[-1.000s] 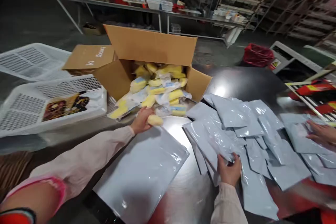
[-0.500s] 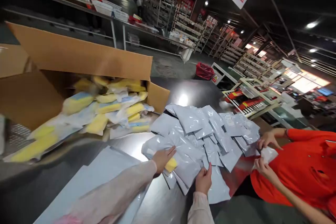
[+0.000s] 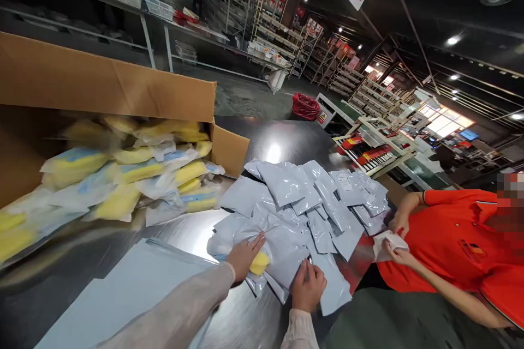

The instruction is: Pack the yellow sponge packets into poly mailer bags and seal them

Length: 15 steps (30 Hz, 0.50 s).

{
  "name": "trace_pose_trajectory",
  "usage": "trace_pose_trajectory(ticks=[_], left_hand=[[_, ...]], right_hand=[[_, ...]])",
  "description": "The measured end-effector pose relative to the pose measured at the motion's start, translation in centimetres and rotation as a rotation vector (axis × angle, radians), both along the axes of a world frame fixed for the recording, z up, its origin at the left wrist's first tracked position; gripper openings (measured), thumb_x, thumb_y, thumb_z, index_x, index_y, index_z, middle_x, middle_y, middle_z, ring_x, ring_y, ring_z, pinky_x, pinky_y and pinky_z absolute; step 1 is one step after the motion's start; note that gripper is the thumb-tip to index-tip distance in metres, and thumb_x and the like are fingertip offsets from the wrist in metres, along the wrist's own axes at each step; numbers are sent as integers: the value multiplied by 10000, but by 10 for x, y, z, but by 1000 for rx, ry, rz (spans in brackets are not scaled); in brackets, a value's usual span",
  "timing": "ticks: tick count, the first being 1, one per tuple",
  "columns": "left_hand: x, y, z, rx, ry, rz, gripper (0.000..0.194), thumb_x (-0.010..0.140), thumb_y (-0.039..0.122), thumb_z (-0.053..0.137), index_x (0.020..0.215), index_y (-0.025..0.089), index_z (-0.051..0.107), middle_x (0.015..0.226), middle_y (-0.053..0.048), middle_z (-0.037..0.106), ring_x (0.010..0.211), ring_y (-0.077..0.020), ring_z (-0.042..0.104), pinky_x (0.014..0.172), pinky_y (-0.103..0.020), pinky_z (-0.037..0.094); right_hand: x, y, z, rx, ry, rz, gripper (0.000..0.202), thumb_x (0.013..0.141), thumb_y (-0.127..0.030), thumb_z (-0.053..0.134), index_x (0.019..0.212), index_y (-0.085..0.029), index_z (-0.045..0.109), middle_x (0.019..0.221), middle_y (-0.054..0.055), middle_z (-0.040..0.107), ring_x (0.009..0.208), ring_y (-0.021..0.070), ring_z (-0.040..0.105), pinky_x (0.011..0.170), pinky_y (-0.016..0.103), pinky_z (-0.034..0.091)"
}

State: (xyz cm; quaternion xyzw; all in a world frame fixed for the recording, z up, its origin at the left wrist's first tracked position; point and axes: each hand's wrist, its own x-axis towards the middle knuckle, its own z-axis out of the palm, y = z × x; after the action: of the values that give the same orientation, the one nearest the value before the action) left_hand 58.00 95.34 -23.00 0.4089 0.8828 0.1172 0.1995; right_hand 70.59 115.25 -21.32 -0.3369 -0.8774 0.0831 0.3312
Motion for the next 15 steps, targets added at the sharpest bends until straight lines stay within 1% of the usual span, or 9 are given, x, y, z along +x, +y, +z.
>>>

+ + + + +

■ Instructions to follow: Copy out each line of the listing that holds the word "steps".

■ Written solution:
Length: 15 steps (30 Hz, 0.50 s).
Motion for the next 15 steps, targets added at the sharpest bends until straight lines stay within 1% of the usual span, or 9 are given, x, y, z along +x, +y, +z.

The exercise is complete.